The complement system plays a major role in human immunity, but its abnormal activation can have severe pathological impacts. By mimicking a natural mechanism of complement regulation, the small peptide compstatin has proven to be a very promising complement inhibitor. Over the years, several compstatin analogs have been created, with improved inhibitory potency. A recent analog is being developed as a candidate drug against several pathological conditions, including COVID-19. However, the reasons behind its higher potency and increased binding affinity to complement proteins are not fully clear. This computational study highlights the mechanistic properties of several compstatin analogs, thus complementing previous experimental studies.

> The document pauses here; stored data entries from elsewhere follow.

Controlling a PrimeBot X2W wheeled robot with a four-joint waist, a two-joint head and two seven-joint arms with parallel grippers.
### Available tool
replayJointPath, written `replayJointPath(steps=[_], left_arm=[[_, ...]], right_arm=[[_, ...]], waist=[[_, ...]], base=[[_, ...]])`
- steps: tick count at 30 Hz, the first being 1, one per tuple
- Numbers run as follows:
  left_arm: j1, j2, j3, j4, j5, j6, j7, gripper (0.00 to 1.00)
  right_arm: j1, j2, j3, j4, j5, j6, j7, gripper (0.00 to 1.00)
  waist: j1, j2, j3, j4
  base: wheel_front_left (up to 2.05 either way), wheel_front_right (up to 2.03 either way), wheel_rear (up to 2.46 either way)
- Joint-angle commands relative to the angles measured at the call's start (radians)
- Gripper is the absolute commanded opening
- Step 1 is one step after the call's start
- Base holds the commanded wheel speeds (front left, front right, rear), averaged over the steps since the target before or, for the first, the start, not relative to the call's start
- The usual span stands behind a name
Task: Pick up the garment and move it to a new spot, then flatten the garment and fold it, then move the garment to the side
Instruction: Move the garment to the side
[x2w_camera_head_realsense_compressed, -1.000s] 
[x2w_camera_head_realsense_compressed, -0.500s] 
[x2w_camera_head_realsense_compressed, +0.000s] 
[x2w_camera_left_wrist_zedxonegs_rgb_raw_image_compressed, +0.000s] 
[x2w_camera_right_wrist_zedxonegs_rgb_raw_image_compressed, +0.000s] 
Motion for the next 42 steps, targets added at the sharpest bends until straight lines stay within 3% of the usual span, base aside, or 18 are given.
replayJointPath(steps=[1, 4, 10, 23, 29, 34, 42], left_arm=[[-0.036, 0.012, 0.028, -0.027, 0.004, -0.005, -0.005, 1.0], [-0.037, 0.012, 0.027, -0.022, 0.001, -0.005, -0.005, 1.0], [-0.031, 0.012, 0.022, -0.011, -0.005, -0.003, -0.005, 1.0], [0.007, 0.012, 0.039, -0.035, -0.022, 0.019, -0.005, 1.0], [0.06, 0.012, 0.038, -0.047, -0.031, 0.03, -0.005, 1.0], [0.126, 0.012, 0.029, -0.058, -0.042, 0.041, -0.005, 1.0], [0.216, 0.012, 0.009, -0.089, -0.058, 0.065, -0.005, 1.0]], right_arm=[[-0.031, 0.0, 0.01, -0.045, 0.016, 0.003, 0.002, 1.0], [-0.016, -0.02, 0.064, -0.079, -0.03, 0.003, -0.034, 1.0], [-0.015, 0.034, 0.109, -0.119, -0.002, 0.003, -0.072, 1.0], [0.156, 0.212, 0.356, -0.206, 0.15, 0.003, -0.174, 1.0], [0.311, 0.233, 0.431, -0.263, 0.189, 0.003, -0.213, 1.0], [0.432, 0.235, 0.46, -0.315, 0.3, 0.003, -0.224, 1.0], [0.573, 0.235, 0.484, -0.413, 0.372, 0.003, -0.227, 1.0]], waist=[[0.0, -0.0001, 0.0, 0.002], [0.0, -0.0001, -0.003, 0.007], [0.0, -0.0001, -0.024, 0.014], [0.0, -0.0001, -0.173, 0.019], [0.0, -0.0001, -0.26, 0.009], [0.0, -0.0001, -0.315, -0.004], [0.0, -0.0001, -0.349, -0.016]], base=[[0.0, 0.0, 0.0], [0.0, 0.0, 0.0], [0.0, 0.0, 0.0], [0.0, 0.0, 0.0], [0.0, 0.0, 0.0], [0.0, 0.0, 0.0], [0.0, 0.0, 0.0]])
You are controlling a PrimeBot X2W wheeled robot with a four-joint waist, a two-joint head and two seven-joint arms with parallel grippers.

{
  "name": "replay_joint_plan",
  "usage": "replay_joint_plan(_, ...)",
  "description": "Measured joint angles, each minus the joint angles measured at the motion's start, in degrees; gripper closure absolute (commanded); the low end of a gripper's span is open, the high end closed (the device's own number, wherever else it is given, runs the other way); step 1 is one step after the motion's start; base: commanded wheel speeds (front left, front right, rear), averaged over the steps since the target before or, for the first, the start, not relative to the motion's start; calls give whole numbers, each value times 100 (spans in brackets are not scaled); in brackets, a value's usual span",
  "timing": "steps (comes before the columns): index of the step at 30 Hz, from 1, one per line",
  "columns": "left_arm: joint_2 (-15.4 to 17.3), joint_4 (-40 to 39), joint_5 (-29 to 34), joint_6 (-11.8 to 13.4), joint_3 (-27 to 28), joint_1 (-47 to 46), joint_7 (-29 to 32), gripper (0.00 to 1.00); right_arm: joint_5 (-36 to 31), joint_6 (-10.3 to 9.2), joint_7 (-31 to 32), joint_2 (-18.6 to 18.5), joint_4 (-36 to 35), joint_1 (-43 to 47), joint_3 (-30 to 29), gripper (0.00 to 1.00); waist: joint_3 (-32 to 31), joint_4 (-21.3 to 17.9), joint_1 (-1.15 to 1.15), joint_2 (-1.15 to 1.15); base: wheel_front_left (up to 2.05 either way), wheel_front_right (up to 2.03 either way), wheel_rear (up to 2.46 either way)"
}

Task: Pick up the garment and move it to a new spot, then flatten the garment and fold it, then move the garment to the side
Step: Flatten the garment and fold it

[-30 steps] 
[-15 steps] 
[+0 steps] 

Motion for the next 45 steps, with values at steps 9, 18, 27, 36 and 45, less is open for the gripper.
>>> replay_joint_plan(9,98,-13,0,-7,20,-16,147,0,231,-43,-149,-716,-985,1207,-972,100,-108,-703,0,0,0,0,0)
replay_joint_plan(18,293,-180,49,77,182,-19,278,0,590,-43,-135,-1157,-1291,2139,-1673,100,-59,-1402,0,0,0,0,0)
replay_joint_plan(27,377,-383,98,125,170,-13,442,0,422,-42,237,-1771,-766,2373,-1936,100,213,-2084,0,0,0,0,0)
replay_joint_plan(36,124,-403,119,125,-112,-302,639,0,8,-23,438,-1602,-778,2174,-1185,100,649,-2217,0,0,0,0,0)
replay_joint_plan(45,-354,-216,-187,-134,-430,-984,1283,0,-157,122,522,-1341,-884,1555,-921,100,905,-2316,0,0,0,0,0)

We perform molecular dynamics simulations involving six analogs alone in solution and two complexes with compstatin bound to complement component 3. These simulations reveal that all the analogs we consider, except the original compstatin, naturally adopt a pre-bound conformation in solution. Interestingly, this set of analogs adopting a pre-bound conformation includes analogs that were not known to benefit from this behavior. We also show that the most recent compstatin analog (among those we consider) forms a stronger hydrogen bond network with its complement receptor than an earlier analog.

中文翻译：

---

使用分子动力学对补体抑制剂康普他汀进行计算分析。

补体系统在人体免疫中起主要作用，但其异常激活会产生严重的病理影响。通过模仿补体调节的自然机制，小肽康普他汀已被证明是一种非常有前途的补体抑制剂。多年来，已经产生了几种具有改进抑制效力的康普他汀类似物。最近正在开发一种类似物作为针对多种病理状况的候选药物，包括 COVID-19。然而，其更高效力和增加与补体蛋白的结合亲和力背后的原因尚不完全清楚。这项计算研究突出了几种康普他汀类似物的机械特性，从而补充了以前的实验研究。我们进行了分子动力学模拟，涉及溶液中单独的六个类似物和两个与 compstatin 结合以补充组分 3 的复合物。这些模拟表明，我们考虑的所有类似物，除了原始 compstatin，在溶液中自然采用预结合构象。有趣的是，这组采用预结合构象的类似物包括不知道会从这种行为中受益的类似物。我们还表明，最新的康普他汀类似物（在我们考虑的那些中）与其补体受体形成了比早期类似物更强的氢键网络。